*TASK OBJECTIVE:* From the listing below, extract every line containing "floor".
——
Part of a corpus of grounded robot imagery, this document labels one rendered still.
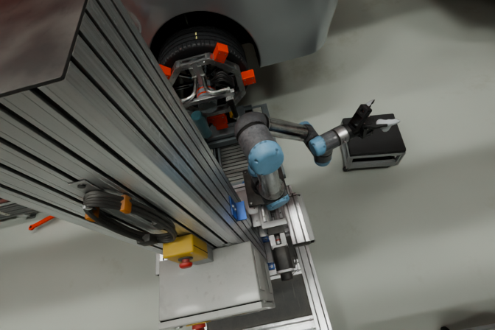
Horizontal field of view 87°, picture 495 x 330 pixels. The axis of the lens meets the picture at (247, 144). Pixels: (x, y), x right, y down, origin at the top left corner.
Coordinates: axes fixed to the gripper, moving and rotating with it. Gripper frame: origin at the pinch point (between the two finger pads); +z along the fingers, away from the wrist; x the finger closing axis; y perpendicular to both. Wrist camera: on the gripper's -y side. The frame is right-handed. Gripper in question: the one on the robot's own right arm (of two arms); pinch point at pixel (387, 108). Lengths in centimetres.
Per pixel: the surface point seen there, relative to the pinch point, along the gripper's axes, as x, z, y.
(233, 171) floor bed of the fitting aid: -85, -70, 107
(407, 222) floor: 15, 31, 127
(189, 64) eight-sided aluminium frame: -95, -65, 0
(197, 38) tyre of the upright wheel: -107, -53, -8
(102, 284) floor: -49, -207, 118
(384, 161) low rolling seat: -27, 41, 106
——
*ANSWER SPACE:*
(233, 171) floor bed of the fitting aid: -85, -70, 107
(407, 222) floor: 15, 31, 127
(102, 284) floor: -49, -207, 118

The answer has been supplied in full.